“If you don’t know where you’re going, you’ll end up somewhere else.” — Yogi Berra
After a year of responsible isolation, echoey Zoom meetings, and hundreds of miles of walking around my block, I’m really looking forward to taking a road trip this summer. Before I had my own car I used to hitchhike to explore the country. When you hitchhike it’s nice to start off with a general idea of where you’re trying to go, but best not to have your heart set on a specific destination. For example a sign that says “East Coast” is good, but “Home to Mom” might be better and open up the road to more possible rides. When I got desperate enough, after standing in a snowstorm on a freeway ramp outside of Buffalo, New York, “Anywhere But Here!” helped to keep me from freezing to death.
The main reason I began hitchhiking was to see parts of the country I’d never been. At age 17 that was mostly everywhere, so I was fairly happy to accept almost any ride I could get. But as I grew older, with more responsibilities and limited amounts of vacation time, my travels had to be carefully thought out and planned. I was forced to buy my own car and take the Interstate to get where I needed to go as fast as I could. I’d guess that about 95 percent of long distance travelers stick exclusively to the Interstates, except when they need to get gas or a bad meal at a truck stop. There is nothing much to look at on the Interstate except for a blur of grass and carefully planted landscaping, and nothing much to do except see how fast you can manage to go before getting caught by a State Trooper or stuck behind a trucker going 58½ mph assing another trucker going 58¼ mph.
So it was amazing a few years back when the last kid headed off to college that I was able to once again hit the road with only a general idea of where I was headed. Better still, instead of having as my traveling companion the slightly overripe smelling hippie who happened to be stranded on the same freeway on-ramp, I was instead accompanied by my lovely wife and our own lovely credit card.
We began the road trip knowing only that we were heading “out west” to visit friends and family and not having any set time that we were expected to be somewhere, or any specific path that we knew we would take. This was a radical departure from the family trips that we had been taking for the previous 25 or so years, when every day had been carefully discussed and planned months ahead of time, each night’s motel booked in advance, each potential attraction researched and scheduled into the detailed itinerary. Even with all this precise planning for fun and education, and the required two hour lunch with Aunt Mildred when we passed through Sheboygan, something would always upset the apple-cart. For example, I’ll never forget the time we arrived for our carefully scheduled hour at the Grand Canyon and the kids simply refused to get out of the car. We were parked at a turnout literally 50 feet from the rim of one of the Seven Wonders of the World and they could not be persuaded, bribed, or frog marched to see it.

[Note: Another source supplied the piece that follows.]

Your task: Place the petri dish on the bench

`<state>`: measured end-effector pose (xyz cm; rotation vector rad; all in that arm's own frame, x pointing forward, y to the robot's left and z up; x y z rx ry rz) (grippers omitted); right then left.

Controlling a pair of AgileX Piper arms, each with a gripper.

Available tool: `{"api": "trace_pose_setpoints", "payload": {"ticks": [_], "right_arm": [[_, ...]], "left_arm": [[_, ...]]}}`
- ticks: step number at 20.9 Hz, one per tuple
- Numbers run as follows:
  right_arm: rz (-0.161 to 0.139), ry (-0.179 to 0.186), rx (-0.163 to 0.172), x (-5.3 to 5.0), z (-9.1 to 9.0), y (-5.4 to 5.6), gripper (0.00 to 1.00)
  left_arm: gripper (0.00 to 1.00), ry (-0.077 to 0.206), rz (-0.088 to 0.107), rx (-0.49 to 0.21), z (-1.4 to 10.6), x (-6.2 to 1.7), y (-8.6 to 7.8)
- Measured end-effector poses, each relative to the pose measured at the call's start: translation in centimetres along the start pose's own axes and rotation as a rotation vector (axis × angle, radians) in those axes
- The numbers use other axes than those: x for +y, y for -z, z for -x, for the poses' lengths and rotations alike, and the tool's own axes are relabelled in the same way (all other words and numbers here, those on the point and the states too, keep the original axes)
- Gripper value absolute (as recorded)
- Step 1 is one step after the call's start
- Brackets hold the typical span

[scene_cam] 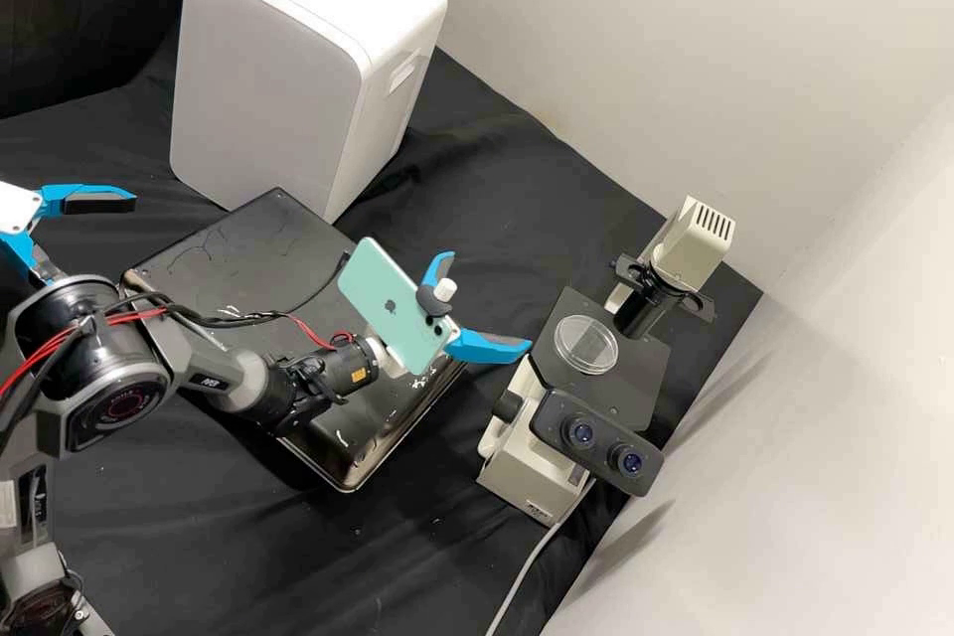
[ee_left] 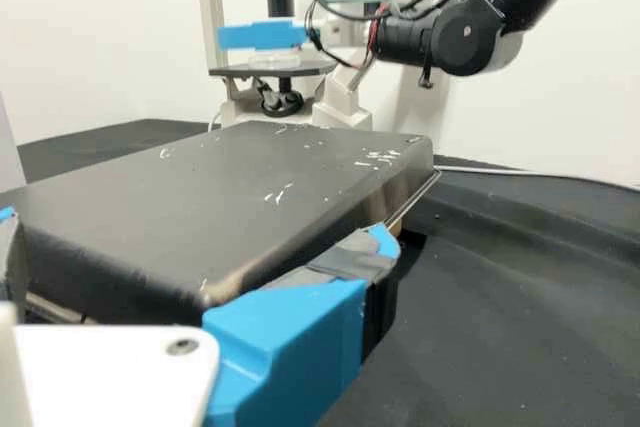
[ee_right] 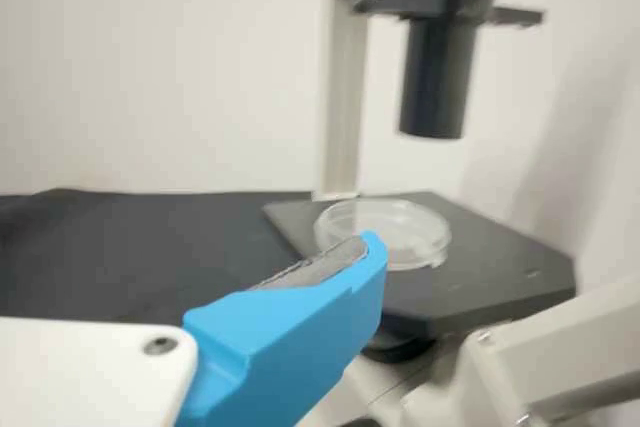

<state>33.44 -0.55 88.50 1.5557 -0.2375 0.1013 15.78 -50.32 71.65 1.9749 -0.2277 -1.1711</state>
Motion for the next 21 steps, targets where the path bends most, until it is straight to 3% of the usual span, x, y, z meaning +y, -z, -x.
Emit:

No, for this trip we stuck to two lane highways wherever possible, and stopped to explore whenever something caught our eye. We turned off our schedulers and calendars and once we got far enough out west even cell phones didn’t work in most places. It was good to remember how much of the country is out there with basically no one living in it. Places like Highway 50 through Nevada, “The Loneliest Road in America,” where you can drive for miles and miles with no sign of civilization other than the road itself, and where naturally the warning light came on my dashboard telling me one of my tires was going flat.
With so many fantastic places to randomly encounter we chose to take a completely different set of two-lane paths on the way back, except for one place that we had to revisit: The Tallgrass Prairie National Preserve in Kansas. At one time tallgrass prairie covered 170 million acres of North America, but within a single generation the vast majority was plowed under for the wheat fields and cornfields that now make up much of the American landscape. Today less than four percent of the original prairie remains, mostly centered around this preserve, which is literally central to our American story. Plus they’ve got a herd of buffalo!
Our trip was nearly cut short and we were almost forced to finish it in a marathon cross country drive on the dreaded Interstate when we realized that we had miscalculated when we were supposed to pick up our youngest son at the end of his first year of college. In our minds school was going to end in June, like his high school always did, but the poohbahs of the higher education world were anxious to send the kids home in early May and begin their summer cocktail sabbaticals. Fortunately, our oldest son bailed us out by going to retrieve Ravi and all his junk from the dorms. I’m sure on the road trip home they remembered all the great family vacations we took together, especially the time they got to see the Grand Canyon.